Die US-amerikanische Federal Communications Commission (FCC) hat ihre Liste der betroffenen Technologien aktualisiert und um bestimmte im Ausland hergestellte unbemannte Flugsysteme (UAS), allgemein bekannt als Drohnen, sowie deren wesentliche Komponenten erweitert. Diese Maßnahme ist Teil der laufenden Bemühungen, potenziellen nationalen Sicherheitsrisiken im Zusammenhang mit bestimmten ausländischen Technologien zu begegnen.
Gemäß der überarbeiteten Richtlinie erhalten Geräte, die künftig in die Liste der betroffenen Geräte aufgenommen werden, keine FCC-Zulassung mehr. Daher dürfen neu gelistete Geräte nicht in die USA importiert, dort vermarktet oder verkauft werden. Die FCC hat jedoch klargestellt, dass die Aktualisierung keine rückwirkenden Auswirkungen auf Drohnenmodelle oder -komponenten hat, die vor dieser Entscheidung bereits zugelassen waren.

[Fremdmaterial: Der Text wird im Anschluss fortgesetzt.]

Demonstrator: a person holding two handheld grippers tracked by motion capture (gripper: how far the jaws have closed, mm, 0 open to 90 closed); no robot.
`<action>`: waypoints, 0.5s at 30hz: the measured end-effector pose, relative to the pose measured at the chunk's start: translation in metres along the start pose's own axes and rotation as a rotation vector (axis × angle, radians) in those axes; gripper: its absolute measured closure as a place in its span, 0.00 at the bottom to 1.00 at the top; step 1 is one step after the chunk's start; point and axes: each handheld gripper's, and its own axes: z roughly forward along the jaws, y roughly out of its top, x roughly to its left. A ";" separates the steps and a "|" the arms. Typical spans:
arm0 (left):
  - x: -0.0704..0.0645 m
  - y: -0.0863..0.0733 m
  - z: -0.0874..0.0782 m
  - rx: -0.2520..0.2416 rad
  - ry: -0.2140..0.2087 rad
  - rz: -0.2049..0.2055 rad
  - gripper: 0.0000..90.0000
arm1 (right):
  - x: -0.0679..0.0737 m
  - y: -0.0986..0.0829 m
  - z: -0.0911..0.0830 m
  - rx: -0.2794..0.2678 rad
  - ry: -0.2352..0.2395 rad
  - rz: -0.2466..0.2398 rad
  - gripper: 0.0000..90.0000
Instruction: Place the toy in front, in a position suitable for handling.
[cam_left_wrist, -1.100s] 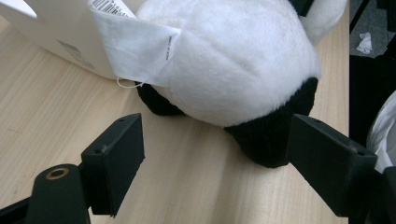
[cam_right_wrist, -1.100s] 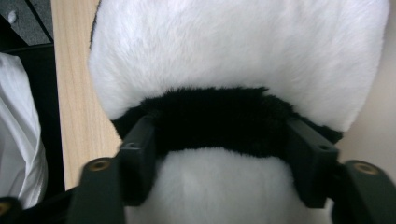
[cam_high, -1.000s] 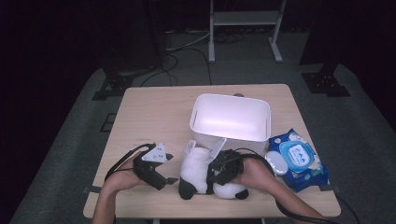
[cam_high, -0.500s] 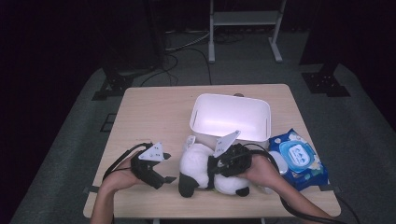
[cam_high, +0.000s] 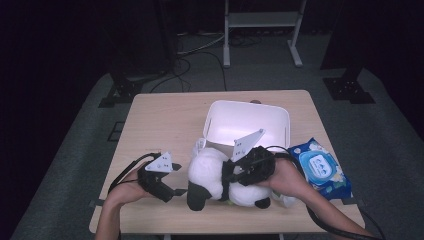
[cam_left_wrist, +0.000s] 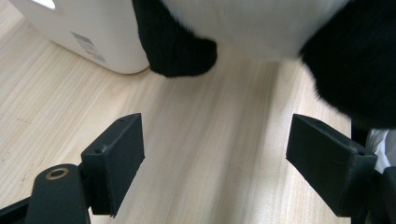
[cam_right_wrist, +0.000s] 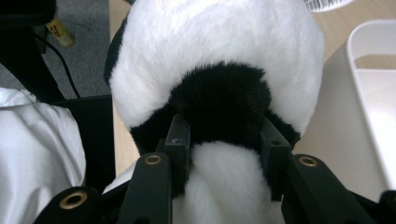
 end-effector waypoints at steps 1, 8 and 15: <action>0.000 0.000 0.000 -0.001 0.000 0.000 0.20 | -0.001 0.002 -0.003 -0.006 0.003 0.003 0.71; 0.000 -0.001 0.000 -0.004 0.000 -0.007 0.20 | -0.004 0.012 -0.021 -0.023 0.002 0.001 0.70; 0.000 -0.002 0.001 -0.006 0.000 -0.014 0.19 | -0.007 0.018 -0.035 -0.039 0.002 0.003 0.70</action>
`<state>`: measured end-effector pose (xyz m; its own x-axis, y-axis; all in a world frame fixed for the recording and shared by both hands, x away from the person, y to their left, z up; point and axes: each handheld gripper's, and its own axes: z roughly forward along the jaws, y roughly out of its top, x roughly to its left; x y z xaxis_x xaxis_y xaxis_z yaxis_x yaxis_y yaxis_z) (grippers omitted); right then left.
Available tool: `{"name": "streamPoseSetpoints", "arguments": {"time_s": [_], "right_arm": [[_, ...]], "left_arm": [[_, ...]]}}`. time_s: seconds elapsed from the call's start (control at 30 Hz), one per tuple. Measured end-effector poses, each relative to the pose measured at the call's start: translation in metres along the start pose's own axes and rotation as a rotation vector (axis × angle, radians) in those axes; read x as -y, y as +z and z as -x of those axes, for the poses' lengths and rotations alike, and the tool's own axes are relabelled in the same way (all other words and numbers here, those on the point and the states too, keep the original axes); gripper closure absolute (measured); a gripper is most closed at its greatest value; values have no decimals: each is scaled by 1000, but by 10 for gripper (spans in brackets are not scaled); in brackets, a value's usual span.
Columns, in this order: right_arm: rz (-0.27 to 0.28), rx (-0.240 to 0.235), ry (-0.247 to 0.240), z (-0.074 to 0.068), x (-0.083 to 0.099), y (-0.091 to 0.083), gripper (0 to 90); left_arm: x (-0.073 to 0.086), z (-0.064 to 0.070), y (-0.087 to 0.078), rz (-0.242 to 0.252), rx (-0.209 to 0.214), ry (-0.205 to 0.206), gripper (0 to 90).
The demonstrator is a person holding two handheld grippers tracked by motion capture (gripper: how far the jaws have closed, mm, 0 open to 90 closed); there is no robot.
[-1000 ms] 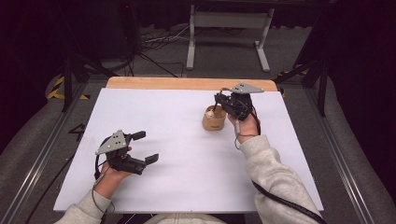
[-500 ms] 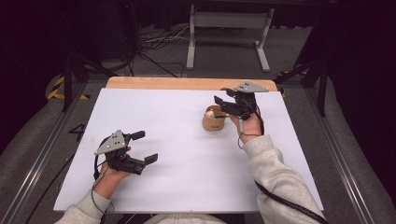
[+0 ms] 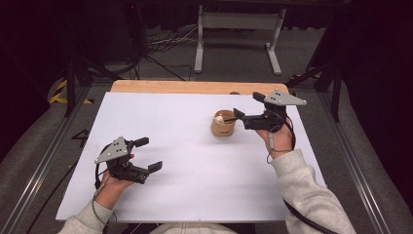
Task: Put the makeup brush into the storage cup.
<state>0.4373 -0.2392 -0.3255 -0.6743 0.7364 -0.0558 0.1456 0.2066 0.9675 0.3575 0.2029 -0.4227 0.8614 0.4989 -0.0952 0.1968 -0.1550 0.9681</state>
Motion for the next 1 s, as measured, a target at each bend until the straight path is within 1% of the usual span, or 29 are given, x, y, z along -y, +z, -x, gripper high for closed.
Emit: {"name": "streamPoseSetpoints", "arguments": {"time_s": [0.07,0.3,0.33,0.43,0.6,0.67,0.7,0.77,1.0], "right_arm": [[17,-12,-1,-1,2,-8,28],[32,-43,-7,-3,14,-30,19],[33,-50,-14,-3,16,-33,20],[47,-53,-28,-5,22,-44,21],[68,-58,-40,-7,35,-59,20],[70,-59,-39,-8,41,-64,19],[70,-59,-39,-8,41,-64,19],[71,-61,-35,-8,49,-70,15],[81,-58,-21,-9,69,-80,15]], "left_arm": [[1,-1,-4,0,-7,-2,12],[1,-1,-14,11,-18,-8,12],[1,-1,-15,13,-17,-8,12],[2,-1,-17,14,-20,-16,12],[2,0,-19,14,-17,-15,12],[2,0,-20,15,-17,-17,12],[2,0,-20,11,-15,-12,12],[2,0,-21,10,-18,-11,12],[3,2,-27,16,-12,-17,12]]}}
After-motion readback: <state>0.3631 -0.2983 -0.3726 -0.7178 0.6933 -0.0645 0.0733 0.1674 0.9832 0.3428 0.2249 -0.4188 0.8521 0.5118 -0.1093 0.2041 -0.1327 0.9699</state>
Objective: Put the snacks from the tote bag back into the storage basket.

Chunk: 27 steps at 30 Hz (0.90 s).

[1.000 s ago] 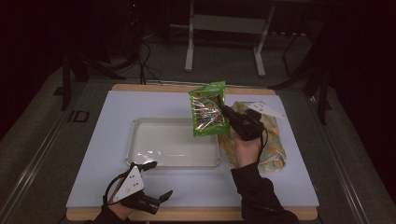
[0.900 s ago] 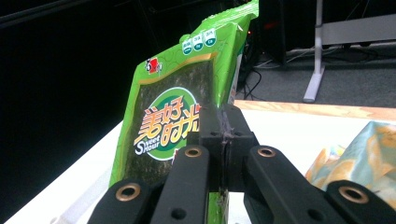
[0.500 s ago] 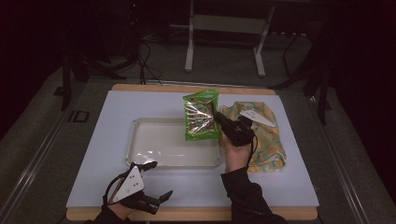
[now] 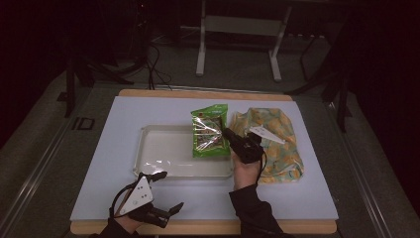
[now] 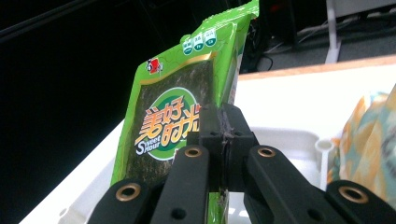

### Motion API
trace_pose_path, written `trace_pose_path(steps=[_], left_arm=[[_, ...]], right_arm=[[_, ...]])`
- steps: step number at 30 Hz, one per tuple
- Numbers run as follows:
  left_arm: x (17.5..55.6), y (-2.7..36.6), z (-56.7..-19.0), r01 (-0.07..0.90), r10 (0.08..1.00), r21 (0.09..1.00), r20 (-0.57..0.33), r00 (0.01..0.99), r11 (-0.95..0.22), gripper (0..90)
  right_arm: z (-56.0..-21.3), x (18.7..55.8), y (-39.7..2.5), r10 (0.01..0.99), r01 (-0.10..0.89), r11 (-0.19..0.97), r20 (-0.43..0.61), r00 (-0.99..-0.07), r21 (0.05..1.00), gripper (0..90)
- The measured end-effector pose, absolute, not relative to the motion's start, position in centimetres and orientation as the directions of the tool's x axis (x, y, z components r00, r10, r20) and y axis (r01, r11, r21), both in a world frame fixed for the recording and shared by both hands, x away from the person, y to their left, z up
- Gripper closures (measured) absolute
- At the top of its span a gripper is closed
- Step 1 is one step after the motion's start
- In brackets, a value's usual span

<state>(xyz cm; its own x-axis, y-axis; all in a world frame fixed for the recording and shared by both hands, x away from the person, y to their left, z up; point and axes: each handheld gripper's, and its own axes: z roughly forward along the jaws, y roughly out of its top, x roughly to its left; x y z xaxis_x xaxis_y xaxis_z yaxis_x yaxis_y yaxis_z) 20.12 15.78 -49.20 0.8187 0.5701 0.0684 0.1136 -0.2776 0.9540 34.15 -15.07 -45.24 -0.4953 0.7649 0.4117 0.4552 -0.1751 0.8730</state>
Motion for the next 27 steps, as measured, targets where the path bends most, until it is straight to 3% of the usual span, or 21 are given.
trace_pose_path(steps=[6,27], left_arm=[[20.2,15.8,-49.2,0.112,0.568,0.954,0.069,0.82,-0.278,0.4],[20.2,15.7,-49.2,0.109,0.565,0.955,0.07,0.822,-0.277,0.4]], right_arm=[[-47.2,33.9,-14.9,0.749,0.479,-0.2,0.449,-0.488,0.855,89.1],[-50.9,32.6,-13.7,0.803,0.521,-0.175,0.427,-0.416,0.836,89.1]])
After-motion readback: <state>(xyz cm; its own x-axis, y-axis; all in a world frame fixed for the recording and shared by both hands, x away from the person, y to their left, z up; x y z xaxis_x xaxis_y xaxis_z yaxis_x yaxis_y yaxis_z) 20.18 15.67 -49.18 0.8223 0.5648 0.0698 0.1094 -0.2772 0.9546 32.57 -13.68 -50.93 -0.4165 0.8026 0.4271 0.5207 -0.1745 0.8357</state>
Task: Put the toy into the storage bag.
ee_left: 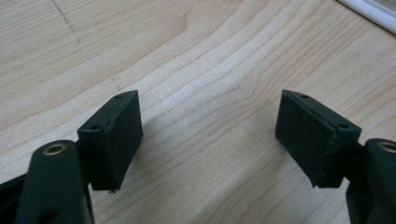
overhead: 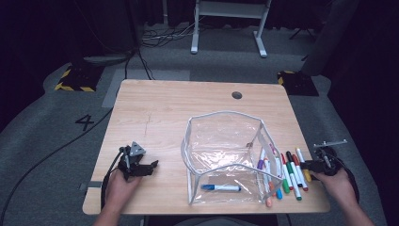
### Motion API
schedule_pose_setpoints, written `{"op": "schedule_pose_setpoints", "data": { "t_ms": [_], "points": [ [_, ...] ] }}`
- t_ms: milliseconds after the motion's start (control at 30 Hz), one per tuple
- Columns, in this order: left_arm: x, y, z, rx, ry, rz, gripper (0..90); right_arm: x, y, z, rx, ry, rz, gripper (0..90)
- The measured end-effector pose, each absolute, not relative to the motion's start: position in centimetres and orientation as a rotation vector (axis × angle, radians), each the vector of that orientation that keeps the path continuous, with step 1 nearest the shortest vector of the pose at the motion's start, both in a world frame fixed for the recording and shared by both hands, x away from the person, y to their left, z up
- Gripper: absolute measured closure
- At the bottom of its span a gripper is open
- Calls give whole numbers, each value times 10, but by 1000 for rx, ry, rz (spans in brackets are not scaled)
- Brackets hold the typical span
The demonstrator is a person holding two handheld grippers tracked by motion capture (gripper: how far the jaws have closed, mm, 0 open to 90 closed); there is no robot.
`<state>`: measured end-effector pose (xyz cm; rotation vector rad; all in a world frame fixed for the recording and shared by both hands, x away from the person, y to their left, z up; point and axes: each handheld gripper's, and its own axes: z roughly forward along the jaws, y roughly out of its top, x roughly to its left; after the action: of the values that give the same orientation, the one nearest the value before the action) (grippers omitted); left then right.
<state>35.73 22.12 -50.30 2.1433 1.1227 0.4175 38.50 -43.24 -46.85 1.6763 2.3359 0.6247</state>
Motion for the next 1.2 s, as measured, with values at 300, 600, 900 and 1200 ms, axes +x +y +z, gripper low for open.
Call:
{"op": "schedule_pose_setpoints", "data": {
  "t_ms": [300,600,900,1200],
  "points": [
    [357,221,-503,2143,1123,418,232,391,-427,-466,1725,2314,574,762],
    [357,221,-503,2144,1122,418,232,383,-432,-438,1685,2292,699,763],
    [357,221,-503,2143,1123,417,232,370,-413,-380,1500,2326,871,764],
    [357,221,-503,2143,1123,417,232,363,-381,-316,1293,2371,995,764]
  ]
}}
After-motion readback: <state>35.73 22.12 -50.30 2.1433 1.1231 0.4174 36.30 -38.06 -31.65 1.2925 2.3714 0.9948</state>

Laut FCC soll die Maßnahme die US-amerikanische Kommunikationsinfrastruktur schützen und gleichzeitig Rechtssicherheit für bereits im Einsatz befindliche Produkte schaffen. Hersteller, Händler und Betreiber werden aufgefordert, die aktualisierte Liste der betroffenen Produkte zu prüfen, um die Einhaltung der neuen Anforderungen sicherzustellen.